A “Santa Claus Rally” is a stock rally at the end of the year, at Christmas and New Year’s Day. Yale Hirsch first described the rally in his Stock Trader’s Almanac. By 1972, Hirsch put the phenomenon to rhyme: “If Santa Claus should fail to call, bears may come to Broad & Wall.”

An older phrase (dating back to the 1900s) is: “The bears have Thanksgiving, but the bulls have Christmas.”


Wikipedia: Santa Claus rally
A Santa Claus rally is a rise in stock prices in the month of December, generally seen over the final week of trading prior to the new year. The rally is generally attributed to anticipation of the January effect, an injection of additional funds into the market, and to additional trades which must, for accounting and tax reasons, be completed by the end of the year.
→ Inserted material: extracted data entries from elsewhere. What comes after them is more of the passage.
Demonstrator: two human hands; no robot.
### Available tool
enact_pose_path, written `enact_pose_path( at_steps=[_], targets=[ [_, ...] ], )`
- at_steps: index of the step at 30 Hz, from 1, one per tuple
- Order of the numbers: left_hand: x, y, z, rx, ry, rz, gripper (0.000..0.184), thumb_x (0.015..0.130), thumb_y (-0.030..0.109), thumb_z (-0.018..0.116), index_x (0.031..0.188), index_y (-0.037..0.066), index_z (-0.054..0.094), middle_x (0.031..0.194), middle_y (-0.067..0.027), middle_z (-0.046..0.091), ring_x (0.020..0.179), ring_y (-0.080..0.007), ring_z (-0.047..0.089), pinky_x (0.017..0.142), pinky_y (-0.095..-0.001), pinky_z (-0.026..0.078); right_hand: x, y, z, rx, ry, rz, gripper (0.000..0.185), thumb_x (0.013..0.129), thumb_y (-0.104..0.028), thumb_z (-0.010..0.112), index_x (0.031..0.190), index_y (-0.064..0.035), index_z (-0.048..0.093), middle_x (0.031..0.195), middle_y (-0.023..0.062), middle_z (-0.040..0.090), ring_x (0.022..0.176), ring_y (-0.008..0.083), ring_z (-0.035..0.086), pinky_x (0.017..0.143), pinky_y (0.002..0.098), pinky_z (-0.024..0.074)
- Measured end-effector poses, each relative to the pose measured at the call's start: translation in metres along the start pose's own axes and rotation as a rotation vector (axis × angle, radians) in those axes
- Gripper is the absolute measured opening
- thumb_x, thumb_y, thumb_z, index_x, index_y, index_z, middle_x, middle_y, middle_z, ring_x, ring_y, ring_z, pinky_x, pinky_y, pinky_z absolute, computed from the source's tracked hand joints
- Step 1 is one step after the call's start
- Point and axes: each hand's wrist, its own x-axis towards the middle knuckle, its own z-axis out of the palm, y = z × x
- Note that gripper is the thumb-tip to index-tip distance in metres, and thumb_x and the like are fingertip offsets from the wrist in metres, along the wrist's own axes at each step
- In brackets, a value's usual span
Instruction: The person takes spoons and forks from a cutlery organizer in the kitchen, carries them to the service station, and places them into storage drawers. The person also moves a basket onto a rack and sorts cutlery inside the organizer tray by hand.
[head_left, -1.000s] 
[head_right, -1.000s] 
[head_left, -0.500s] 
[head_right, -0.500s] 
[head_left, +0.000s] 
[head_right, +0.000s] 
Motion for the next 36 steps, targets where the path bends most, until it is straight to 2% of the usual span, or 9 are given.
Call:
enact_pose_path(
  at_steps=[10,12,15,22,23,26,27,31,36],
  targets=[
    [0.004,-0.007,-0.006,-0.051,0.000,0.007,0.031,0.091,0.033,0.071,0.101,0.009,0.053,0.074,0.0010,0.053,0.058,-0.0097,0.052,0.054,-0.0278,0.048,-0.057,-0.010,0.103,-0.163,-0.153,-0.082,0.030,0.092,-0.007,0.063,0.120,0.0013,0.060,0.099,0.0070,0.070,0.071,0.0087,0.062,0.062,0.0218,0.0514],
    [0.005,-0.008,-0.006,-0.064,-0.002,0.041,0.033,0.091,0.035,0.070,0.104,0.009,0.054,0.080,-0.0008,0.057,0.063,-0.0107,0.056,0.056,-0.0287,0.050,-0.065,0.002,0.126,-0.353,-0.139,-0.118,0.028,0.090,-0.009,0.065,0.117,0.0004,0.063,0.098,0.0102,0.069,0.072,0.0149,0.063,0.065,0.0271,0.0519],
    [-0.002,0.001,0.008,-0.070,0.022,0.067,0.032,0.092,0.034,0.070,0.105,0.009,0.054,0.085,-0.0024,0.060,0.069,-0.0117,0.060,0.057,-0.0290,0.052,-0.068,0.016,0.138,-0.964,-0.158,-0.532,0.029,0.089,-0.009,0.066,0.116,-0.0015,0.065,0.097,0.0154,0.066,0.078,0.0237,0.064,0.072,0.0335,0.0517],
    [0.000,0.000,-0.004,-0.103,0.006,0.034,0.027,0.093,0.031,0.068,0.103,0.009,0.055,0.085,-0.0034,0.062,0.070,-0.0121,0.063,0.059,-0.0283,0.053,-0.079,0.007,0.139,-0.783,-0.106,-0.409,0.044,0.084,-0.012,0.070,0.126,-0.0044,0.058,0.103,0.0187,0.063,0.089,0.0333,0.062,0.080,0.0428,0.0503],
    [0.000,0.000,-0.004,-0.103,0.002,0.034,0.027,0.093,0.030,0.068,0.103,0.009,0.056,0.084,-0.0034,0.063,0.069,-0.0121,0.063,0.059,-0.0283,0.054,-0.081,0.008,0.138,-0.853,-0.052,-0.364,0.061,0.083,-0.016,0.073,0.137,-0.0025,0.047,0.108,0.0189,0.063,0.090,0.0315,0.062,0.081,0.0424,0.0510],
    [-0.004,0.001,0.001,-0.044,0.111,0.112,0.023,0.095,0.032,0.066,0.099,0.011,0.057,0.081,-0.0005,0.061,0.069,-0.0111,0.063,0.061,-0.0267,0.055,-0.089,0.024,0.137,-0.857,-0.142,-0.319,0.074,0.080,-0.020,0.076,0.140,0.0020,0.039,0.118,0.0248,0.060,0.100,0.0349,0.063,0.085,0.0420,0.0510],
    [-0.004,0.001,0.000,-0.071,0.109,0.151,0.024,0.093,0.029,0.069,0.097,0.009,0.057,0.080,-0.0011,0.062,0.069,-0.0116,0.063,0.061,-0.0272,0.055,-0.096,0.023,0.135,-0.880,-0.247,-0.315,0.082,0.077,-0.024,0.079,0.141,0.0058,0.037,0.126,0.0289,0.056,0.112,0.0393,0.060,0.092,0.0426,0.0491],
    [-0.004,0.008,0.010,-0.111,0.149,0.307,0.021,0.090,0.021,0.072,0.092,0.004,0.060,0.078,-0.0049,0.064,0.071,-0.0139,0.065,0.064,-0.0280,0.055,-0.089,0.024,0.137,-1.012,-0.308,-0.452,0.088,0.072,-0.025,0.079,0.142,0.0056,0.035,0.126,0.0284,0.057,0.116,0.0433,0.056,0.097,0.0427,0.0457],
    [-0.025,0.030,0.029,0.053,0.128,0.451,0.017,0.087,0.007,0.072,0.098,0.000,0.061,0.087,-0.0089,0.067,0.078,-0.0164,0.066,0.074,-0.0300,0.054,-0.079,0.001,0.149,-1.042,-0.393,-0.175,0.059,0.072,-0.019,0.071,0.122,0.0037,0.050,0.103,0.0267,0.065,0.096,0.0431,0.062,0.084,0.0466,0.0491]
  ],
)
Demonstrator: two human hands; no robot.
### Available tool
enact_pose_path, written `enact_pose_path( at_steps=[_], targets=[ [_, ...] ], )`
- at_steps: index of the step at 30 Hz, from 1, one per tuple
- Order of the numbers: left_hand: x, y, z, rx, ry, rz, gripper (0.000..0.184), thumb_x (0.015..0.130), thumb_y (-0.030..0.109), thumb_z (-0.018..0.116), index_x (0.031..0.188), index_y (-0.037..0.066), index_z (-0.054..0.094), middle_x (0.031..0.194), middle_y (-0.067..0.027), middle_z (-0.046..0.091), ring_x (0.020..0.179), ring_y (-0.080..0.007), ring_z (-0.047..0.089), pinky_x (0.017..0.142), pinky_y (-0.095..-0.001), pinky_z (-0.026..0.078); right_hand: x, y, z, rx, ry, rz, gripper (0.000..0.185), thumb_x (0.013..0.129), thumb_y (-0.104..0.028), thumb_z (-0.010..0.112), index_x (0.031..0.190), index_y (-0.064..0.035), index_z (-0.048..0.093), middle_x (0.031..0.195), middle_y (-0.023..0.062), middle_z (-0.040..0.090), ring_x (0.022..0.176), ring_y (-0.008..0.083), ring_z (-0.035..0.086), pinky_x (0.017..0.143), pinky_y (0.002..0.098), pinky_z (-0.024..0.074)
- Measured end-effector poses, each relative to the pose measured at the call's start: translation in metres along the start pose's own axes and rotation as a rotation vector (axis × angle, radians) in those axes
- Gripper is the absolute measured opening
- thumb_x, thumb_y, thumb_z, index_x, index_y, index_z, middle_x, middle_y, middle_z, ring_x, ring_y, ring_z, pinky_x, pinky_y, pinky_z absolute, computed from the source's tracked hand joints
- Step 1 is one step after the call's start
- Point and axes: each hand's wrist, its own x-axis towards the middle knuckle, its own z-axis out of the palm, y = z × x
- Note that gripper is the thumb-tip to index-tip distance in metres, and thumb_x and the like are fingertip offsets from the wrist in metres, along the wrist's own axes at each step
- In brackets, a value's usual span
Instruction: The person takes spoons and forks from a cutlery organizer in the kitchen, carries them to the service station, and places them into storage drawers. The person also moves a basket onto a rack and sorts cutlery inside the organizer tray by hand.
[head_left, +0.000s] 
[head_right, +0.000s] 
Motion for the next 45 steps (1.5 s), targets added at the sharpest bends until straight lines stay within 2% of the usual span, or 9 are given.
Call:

The Santa Claus rally is also known as the “December Effect.”

See also
First recorded by Yale Hirsch in his Stock Traders Almanac.

Stock Market Adages
If Santa Claus Should Fail to Call, Bears May Come to Broad & Wall. [Trader’s myth that if we don’t see a “Santa Claus rally” in December, the market will decline in the coming year.]

20 December 1972, Chicago (IL) Tribune, “nvestment Scene: Santa’s Wall St. Visit Cheering” by George Gunset, pg. C9:
“If Santa Claus should fail to call. Bears may come to Broad and Wall.”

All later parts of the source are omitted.